Bibliosphère : Anagrammes pour lire dans les pensées


Anagrammes pour lire dans les pensées

Raphaël Enthoven et Jacques Perry-Salkow, dessins de Chen Liang Hong

Editions Actes Sud, 2016


Comme son nom l’indique, un recueil d’anagrammes découvertes par Jacques Perry-Salkow – musicien de profession, ce qui n’est sans doute pas anodin – accompagnées souvent d’un petit texte de Raphaël Enthoven. Je dis découvertes, car il semble dans ce livre, que l’anagramme soit là, tapie dans l’ombre des lettres, tout à la fois la forme et le fond qui s’entremêlent… Attendant d’être mises en plein jour comme les trésors des tombeaux anciens.

Le réchauffement climatique.

Ce fuel qui tache le firmament. 

Comment ne pas penser que le langage n’est qu’une danse des lettres, qui prennent la pose selon les rythmes d’une musique inconnue ? Une danse orgiaque… Mais aussi une danse du sens, où tantôt l’anagramme s’approfondit lors de la distorsion qu’elle opère ; et où tantôt elle se contredit, où elle amende la première phrase par une nuance, un déplacement ou une rupture : l’anagramme est alors une sorte d’excuse, comme si les mots nous demandaient de ne pas être pris trop au sérieux. Lorsque le musicien, Perry-Salkow, découvre que “Qu’est-ce que le moi ?” a pour anagramme “C’est quelque émoi“, on est évidemment dans le premier cas de figure. Le philosophe, Enthoven, n’a alors qu’à citer Hume, mais l’essentiel du travail est déjà fait.

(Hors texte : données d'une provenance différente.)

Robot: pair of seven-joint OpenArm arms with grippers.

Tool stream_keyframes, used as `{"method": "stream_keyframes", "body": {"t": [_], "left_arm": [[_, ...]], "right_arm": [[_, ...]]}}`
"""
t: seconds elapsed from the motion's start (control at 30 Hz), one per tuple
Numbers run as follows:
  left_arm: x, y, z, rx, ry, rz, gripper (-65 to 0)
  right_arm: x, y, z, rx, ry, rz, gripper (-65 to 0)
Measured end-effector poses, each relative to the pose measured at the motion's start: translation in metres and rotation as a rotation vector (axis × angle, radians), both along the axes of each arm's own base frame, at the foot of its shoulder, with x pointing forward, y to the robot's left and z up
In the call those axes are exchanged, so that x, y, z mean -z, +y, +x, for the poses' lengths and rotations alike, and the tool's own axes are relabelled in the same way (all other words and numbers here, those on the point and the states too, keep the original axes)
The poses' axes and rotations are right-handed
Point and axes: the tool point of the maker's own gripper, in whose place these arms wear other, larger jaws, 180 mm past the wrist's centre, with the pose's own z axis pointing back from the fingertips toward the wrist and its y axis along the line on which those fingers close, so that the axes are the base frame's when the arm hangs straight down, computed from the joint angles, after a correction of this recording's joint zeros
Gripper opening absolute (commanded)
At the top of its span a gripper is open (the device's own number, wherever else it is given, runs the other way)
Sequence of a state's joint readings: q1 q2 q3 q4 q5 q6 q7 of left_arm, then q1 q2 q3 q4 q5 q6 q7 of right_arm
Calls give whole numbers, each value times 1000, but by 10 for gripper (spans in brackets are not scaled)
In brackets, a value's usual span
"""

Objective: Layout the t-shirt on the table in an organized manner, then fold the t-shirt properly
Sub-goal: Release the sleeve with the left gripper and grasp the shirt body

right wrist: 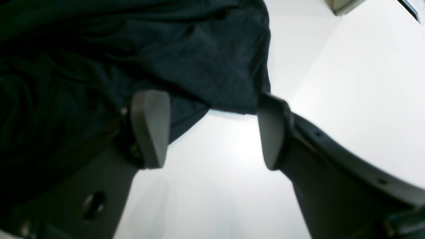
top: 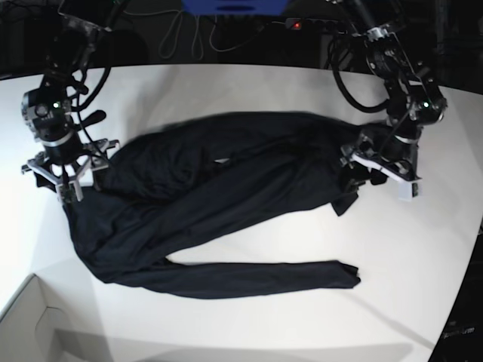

Dans le second cas de figure, “Carpe diem” donne “Ca déprime !“, la magie de l’agencement offre ici une contradiction, au moins apparente, que la philosophie permet de résoudre.

L’anagramme semble toujours être contenue a priori dans l’assemblage singulier des lettres, mais aussi du sens dont elle fait ressortir tout l’éclat, comme une pierre que l’on ébrèche pour dévoiler en son cœur le reflet d’une émeraude, et dans lequel le regard se perd… et pourtant, il ne faut pas y voir autre chose que pur hasard des assemblages, surgissement fortuit et sans transcendance. Ou quand la matière et la manière du dire ne font plus qu’un. L’anagramme suit le même ordre (cosmos) que la nature : chaos, jeu de forces et de contre forces, évolution, adaptation, destruction, création. Pas de plan, pas de dessein, pas de volonté, ni bien ni mal. L’anagramme, c’est le langage selon les lois de Darwin. L’erreur est d’y voir une finalité, une transcendance, un Dieu. En cela, elle est un exercice d’humilité – la première vertu, le remède à tous les complotismes.

Et pourtant, quand, “Et la mort n’est rien pour nous”, a pour anagramme “Empruntons la route et rions”, c’est la langue elle-même qui semble prendre vie sous nos yeux et nous avertir. Elle n’est plus un moyen de communication, elle est la communication elle-même, ou plutôt, elle apparaît comme un tiers à toute communication. Tout dialogue est en fait un triangle : toi, moi et nos mots. L’anagramme est là un clin d’oeil du langage. Elle pointe le fait qu’il nous échappe toujours, comme l’amour chanté par Carmen. On dit toujours plus, ou toujours moins, ou toujours autre chose, du fait même qu’on le dise.

Un livre magnifique. J’aime beaucoup la langue de Raphaël Enthoven, qui n’est jamais lourde, n’entrave jamais le plaisir des anagrammes, au contraire. C’est un philosophe qui jamais n’affirme, mais toujours suggère. Il déploie sa pensée comme un peintre impressionniste, nous entraîne à son rythme, primesautier, “à sauts et à gambades” comme dirait Montaigne. Parfois avec humour, avec une profondeur qui ne se prend pas au sérieux. Un mot de son style, qui, dans ce livre, se donne par petites touches. Style très écrit, travaillé, minutieux, désuet – une belle qualité -, voire sophistiqué. Pour Anagramme pour lire dans les pensées, Raphaël Enthoven écrit de petits textes, parfois des poèmes, il entremêle les citations, parfois s’efface derrière tel poète ou tel philosophe, ou encore se tait lorsque l’anagramme a déjà tout dit. Or, il n’y point de style sans un art du silence à propos.

Et pour finir, un mot sur les illustrations du peintre Chinois Chen Jiang Hong. Des aquarelles parsèment l’ouvrage, parfois prennent la place des mots, ou empiètent dessus : une autre forme de poésie. Souvent de la mélancolie dans ces tons ocres, ces ciels sanguins, ces estompés de noir, de gris, ces oranges toujours lointains, comme pâlis par une brume invisible ou l’horizon du souvenir.